:: INSTRUCTIONS TO FOLLOW ::
Unless it is a picture, every line from the start of the entries through the line with "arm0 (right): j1" must be retyped exactly.
++++++++++++++++++++
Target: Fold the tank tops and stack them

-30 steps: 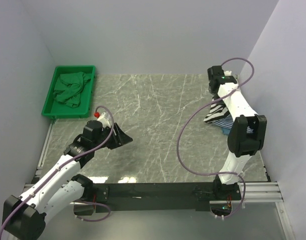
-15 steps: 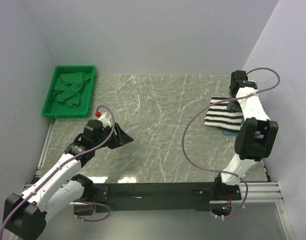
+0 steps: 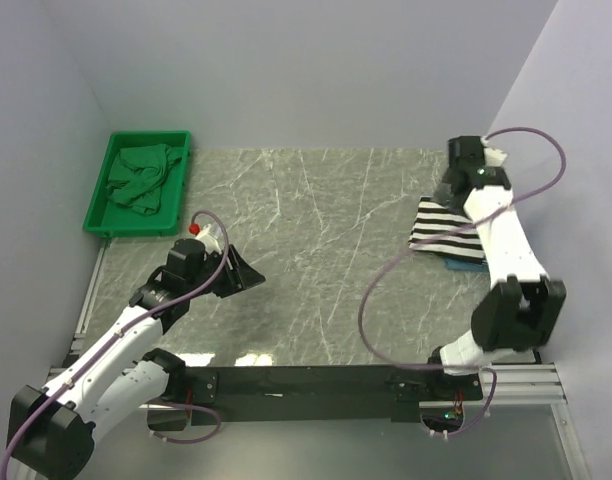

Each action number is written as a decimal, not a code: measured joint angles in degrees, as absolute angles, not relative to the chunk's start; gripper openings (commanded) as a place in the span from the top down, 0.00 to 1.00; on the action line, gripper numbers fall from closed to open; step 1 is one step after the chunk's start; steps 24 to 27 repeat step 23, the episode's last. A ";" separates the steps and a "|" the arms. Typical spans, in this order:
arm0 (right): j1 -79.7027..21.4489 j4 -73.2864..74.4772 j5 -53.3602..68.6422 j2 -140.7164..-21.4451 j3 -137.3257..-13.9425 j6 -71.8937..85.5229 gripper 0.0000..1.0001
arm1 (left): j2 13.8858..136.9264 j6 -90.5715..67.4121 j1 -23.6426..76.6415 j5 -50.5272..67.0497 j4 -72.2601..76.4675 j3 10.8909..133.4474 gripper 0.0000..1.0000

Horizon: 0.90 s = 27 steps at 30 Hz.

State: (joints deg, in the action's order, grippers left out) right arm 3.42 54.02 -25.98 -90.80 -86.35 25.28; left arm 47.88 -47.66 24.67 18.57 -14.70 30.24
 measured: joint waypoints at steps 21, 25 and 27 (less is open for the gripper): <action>-27.22 25.87 -12.78 -43.86 -38.52 36.60 0.06 | 43.00 -46.24 24.34 3.05 -24.67 36.16 0.47; -27.22 25.17 -13.02 -39.86 -36.93 36.62 0.02 | 42.59 -46.39 24.34 2.02 -25.56 36.60 0.47; -27.22 25.17 -13.02 -39.86 -36.93 36.62 0.02 | 42.59 -46.39 24.34 2.02 -25.56 36.60 0.47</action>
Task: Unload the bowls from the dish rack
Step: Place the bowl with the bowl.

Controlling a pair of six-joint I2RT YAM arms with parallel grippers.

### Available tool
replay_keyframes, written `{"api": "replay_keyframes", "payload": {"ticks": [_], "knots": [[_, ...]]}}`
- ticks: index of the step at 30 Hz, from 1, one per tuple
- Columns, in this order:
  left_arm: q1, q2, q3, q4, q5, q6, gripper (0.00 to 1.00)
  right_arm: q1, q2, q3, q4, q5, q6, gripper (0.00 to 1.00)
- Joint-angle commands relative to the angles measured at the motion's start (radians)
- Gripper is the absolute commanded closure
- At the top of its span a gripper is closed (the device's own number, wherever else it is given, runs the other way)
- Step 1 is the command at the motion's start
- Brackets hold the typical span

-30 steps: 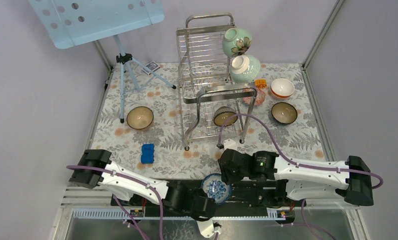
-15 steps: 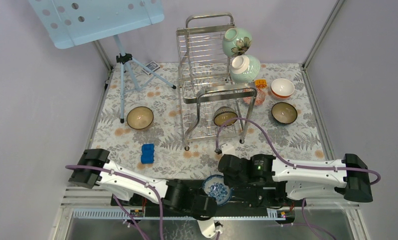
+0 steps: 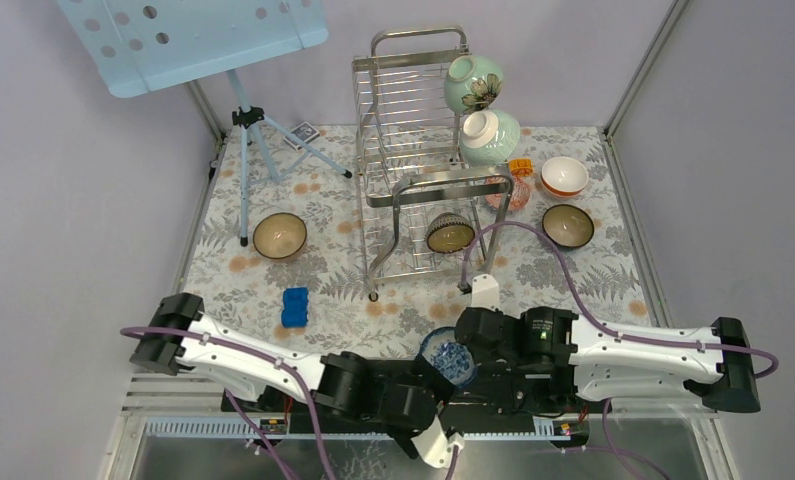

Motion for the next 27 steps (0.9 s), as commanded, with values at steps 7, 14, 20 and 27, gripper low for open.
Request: {"api": "replay_keyframes", "payload": {"ticks": [7, 14, 20, 27], "knots": [[-0.003, -0.186, -0.05, 0.044, -0.227, -0.268, 0.01, -0.038, -0.07, 0.044, -0.212, 0.306, 0.165, 1.0], [-0.003, -0.235, -0.115, 0.125, -0.349, -0.341, 0.01, -0.228, -0.143, 0.059, -0.239, 0.321, 0.174, 1.0], [0.001, -0.341, -0.189, 0.278, -0.38, -0.471, 0.01, -0.351, -0.197, 0.113, -0.3, 0.424, 0.205, 1.0], [0.001, -0.398, -0.219, 0.332, -0.441, -0.566, 0.01, -0.511, -0.154, 0.155, -0.272, 0.456, 0.078, 1.0]]}}
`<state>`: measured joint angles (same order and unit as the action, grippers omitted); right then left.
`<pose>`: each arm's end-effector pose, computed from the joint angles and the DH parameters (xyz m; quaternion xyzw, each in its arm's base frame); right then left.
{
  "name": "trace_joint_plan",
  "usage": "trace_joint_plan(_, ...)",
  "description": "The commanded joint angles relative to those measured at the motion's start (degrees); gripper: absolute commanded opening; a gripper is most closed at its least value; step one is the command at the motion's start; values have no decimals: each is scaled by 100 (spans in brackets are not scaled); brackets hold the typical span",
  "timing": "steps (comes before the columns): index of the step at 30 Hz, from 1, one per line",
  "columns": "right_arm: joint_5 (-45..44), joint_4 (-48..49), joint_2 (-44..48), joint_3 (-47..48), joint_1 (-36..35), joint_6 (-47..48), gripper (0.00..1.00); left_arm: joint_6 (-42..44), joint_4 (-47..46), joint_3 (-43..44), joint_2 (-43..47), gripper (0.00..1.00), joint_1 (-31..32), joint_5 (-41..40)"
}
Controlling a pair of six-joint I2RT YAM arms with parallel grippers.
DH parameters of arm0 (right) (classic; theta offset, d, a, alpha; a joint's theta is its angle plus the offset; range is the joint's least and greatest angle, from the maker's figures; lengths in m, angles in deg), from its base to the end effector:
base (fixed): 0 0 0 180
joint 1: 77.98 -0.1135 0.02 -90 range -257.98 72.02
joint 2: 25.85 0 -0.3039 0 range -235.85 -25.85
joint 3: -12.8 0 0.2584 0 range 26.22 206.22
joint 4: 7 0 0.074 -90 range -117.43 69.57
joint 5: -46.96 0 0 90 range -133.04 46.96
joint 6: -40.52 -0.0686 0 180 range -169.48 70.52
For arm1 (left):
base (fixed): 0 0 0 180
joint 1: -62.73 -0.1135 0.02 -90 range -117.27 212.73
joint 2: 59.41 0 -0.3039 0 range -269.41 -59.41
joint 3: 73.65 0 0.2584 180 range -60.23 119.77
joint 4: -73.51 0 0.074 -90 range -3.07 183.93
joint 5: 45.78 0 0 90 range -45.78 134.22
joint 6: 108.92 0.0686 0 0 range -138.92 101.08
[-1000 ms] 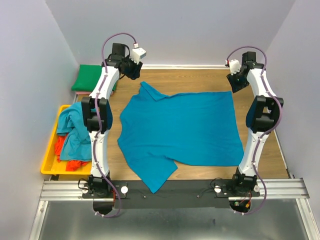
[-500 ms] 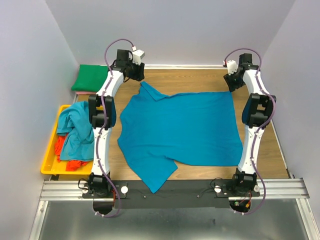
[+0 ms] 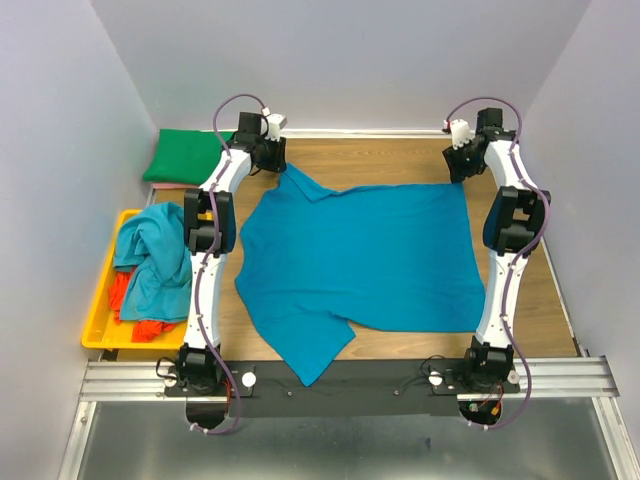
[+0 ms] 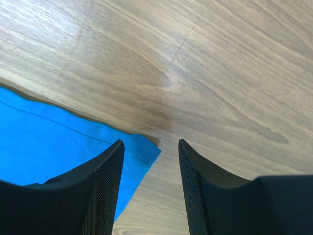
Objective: Fold and stack the t-shirts
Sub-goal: Flatten the tshirt out
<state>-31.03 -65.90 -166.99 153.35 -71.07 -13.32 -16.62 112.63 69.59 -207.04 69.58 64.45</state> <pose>0.5841 -0.0564 0.1799 -0.2689 0.9214 -0.0022 0.2805 0.6273 -0.0992 0.1612 0.1412 0.8961 -0.1767 0.3818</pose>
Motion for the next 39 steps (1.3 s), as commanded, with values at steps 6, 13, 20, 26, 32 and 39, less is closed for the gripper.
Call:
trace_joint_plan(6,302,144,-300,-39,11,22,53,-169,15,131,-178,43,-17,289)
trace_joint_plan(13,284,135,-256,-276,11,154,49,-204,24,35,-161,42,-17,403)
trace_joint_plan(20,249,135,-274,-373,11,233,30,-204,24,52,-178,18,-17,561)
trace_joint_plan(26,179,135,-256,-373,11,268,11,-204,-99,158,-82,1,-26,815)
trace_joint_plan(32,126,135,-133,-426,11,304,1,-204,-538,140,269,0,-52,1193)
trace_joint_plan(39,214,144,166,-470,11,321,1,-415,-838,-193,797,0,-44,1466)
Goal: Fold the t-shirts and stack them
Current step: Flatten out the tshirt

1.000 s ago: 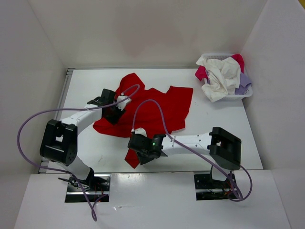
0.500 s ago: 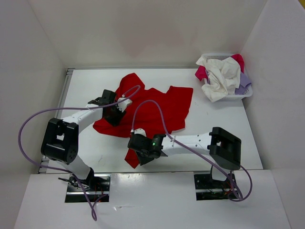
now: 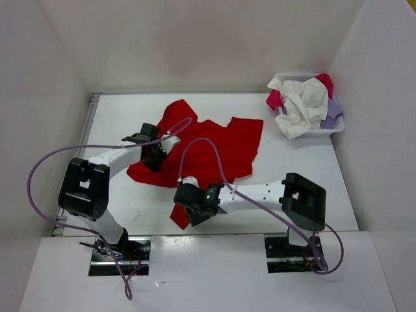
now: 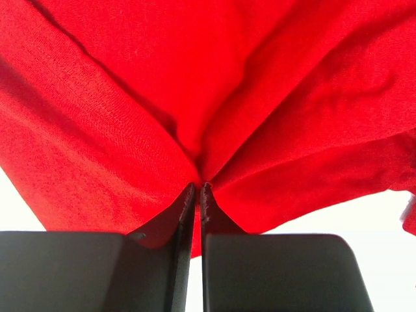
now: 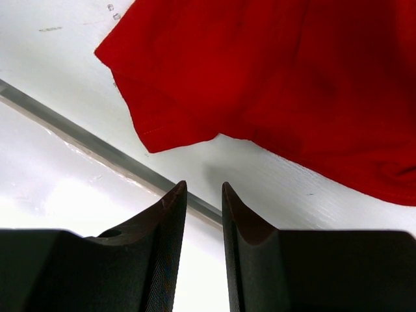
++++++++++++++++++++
:: RESPONSE FOR THIS EXERCISE ::
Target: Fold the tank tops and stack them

-30 steps: 
-15 steps: 
+0 steps: 

Each action number is written as a decimal, not a code: measured joint angles in degrees, as absolute angles, not relative to the chunk's start; gripper openings (commanded) as a place in the span from the top down, 0.00 to 1.00; on the action line, gripper numbers fall from closed to open; step 1 is one step after the chunk's start; steps 24 to 27 repeat step 23, the episode's last. A ";" separates the steps and a "|" the arms. Typical spans, in this order:
arm0 (right): j1 -79.7027..21.4489 j4 -73.2864..74.4772 j5 -53.3602..68.6422 j2 -140.7164..-21.4451 j3 -137.3257..-13.9425 j6 -71.8937..85.5229 gripper 0.0000..1.0001

This completes the required output.